- _EXERCISE DETAILS_
Report every line in the listing below where the string "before" shows up.

━━━━━━━━

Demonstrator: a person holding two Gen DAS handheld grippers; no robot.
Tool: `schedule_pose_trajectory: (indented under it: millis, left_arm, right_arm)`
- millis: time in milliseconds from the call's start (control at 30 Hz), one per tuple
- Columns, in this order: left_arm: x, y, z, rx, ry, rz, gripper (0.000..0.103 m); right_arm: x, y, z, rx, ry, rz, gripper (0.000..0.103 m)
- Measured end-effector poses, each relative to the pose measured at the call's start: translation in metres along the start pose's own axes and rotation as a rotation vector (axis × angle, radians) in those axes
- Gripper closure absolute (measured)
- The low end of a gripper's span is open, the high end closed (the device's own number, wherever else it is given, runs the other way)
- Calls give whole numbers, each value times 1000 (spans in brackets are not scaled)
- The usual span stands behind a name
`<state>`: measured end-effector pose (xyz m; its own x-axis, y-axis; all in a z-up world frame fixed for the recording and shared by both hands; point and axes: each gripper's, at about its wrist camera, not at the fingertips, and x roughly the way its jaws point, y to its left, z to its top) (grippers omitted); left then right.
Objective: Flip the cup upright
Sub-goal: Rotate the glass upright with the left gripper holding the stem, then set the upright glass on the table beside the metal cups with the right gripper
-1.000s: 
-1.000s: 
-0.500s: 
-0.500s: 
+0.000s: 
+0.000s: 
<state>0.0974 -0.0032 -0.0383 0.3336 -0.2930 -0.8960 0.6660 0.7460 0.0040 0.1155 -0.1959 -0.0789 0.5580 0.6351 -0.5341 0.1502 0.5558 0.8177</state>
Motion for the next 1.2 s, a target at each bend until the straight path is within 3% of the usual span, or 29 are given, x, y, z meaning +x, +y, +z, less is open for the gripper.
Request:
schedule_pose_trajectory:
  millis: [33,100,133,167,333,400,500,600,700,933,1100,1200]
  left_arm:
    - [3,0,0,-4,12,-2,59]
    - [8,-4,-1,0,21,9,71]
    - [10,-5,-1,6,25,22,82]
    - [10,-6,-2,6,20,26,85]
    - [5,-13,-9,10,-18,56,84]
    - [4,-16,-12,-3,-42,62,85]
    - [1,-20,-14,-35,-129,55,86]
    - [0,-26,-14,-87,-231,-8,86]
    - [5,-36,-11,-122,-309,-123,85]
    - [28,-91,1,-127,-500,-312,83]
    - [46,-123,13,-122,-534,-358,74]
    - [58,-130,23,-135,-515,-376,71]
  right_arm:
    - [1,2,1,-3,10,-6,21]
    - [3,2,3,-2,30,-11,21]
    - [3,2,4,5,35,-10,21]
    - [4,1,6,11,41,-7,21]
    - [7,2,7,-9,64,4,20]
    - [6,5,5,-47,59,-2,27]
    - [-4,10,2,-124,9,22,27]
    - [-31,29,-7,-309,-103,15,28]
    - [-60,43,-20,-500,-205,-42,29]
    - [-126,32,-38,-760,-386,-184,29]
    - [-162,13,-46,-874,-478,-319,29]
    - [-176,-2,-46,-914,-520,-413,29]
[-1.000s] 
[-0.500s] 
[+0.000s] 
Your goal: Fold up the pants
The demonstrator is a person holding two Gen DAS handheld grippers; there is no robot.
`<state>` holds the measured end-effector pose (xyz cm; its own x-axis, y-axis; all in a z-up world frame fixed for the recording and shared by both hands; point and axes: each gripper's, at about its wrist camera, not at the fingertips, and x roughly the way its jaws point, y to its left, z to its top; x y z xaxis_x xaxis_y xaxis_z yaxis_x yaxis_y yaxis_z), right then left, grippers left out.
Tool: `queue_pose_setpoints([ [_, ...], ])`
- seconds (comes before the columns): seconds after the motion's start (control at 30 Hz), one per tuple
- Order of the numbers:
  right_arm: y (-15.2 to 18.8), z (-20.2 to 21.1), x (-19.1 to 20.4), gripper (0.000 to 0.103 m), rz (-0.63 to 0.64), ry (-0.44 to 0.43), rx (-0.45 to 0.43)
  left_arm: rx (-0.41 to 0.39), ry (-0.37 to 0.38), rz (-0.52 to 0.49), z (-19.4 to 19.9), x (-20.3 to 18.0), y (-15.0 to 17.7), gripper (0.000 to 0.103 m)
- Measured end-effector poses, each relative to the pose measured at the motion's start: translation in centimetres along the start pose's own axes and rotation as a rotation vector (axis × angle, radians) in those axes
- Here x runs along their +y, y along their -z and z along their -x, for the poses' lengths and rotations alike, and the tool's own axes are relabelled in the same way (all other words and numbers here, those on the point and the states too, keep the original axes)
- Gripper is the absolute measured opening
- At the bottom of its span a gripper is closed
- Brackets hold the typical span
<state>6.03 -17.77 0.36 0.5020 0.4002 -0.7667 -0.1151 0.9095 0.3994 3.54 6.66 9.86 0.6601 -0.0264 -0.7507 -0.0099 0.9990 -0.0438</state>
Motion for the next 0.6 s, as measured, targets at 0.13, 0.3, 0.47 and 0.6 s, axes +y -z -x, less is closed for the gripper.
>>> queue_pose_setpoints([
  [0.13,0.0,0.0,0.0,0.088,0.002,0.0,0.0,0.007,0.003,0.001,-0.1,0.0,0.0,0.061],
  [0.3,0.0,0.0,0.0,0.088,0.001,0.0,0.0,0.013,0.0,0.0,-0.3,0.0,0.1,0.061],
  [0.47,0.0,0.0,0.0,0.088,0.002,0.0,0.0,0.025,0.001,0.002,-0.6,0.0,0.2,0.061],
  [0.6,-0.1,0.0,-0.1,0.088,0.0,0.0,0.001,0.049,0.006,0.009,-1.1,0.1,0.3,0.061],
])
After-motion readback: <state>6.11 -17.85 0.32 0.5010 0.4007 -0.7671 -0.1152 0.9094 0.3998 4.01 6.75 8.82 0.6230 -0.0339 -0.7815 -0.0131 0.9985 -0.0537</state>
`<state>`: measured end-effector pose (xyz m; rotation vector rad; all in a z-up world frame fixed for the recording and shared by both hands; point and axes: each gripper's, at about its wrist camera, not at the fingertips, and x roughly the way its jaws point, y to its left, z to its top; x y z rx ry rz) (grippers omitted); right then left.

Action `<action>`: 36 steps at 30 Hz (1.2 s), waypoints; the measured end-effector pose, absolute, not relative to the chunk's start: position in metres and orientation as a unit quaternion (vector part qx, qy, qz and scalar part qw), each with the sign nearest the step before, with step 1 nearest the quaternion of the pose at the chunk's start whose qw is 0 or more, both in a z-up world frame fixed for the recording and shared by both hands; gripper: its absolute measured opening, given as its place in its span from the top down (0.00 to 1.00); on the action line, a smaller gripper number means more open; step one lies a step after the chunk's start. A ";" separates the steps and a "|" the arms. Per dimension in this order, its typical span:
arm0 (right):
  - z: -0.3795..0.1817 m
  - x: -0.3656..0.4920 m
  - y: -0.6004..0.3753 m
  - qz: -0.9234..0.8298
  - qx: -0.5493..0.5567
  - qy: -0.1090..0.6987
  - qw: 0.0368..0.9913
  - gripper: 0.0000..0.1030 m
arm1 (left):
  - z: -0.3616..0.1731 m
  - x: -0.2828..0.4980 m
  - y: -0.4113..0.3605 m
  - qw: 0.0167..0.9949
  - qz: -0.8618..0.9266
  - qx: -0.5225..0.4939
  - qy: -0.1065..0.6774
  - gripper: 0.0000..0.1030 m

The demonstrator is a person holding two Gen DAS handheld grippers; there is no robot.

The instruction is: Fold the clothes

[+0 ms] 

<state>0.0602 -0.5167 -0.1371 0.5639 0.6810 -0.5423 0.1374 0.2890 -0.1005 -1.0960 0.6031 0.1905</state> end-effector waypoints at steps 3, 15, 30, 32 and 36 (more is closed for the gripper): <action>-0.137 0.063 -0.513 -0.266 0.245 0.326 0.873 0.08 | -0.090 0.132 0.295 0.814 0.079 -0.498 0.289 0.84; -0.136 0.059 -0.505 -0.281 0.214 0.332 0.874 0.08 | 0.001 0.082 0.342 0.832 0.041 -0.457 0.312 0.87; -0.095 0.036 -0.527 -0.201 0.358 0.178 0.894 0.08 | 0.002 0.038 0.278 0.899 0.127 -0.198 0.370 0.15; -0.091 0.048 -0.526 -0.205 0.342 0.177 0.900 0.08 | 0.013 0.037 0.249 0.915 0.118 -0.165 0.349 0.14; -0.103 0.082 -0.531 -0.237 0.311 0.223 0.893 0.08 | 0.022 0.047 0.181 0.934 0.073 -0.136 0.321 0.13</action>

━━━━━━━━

- _EXERCISE SOLUTION_
- seconds (comes before the columns): seconds after the motion's start (control at 30 Hz), one per tuple
Action `<action>`: 36 steps at 30 Hz (1.2 s), waypoints; the measured end-effector pose, absolute, not relative to the chunk's start: position in metres and orientation as a unit quaternion (vector part qx, qy, qz and scalar part qw), each with the sign nearest the step before, with step 1 nearest the quaternion of the pose at the chunk's start whose qw is 0 or more, both in a z-up world frame fixed for the recording and shared by both hands; gripper: its absolute measured opening, given as its place in its span from the top down (0.00 to 1.00); on the action line, a smaller gripper number means more open; step one lies a step after the chunk's start. A ";" separates the steps and a "|" the arms. Per dimension in this order, its typical span:

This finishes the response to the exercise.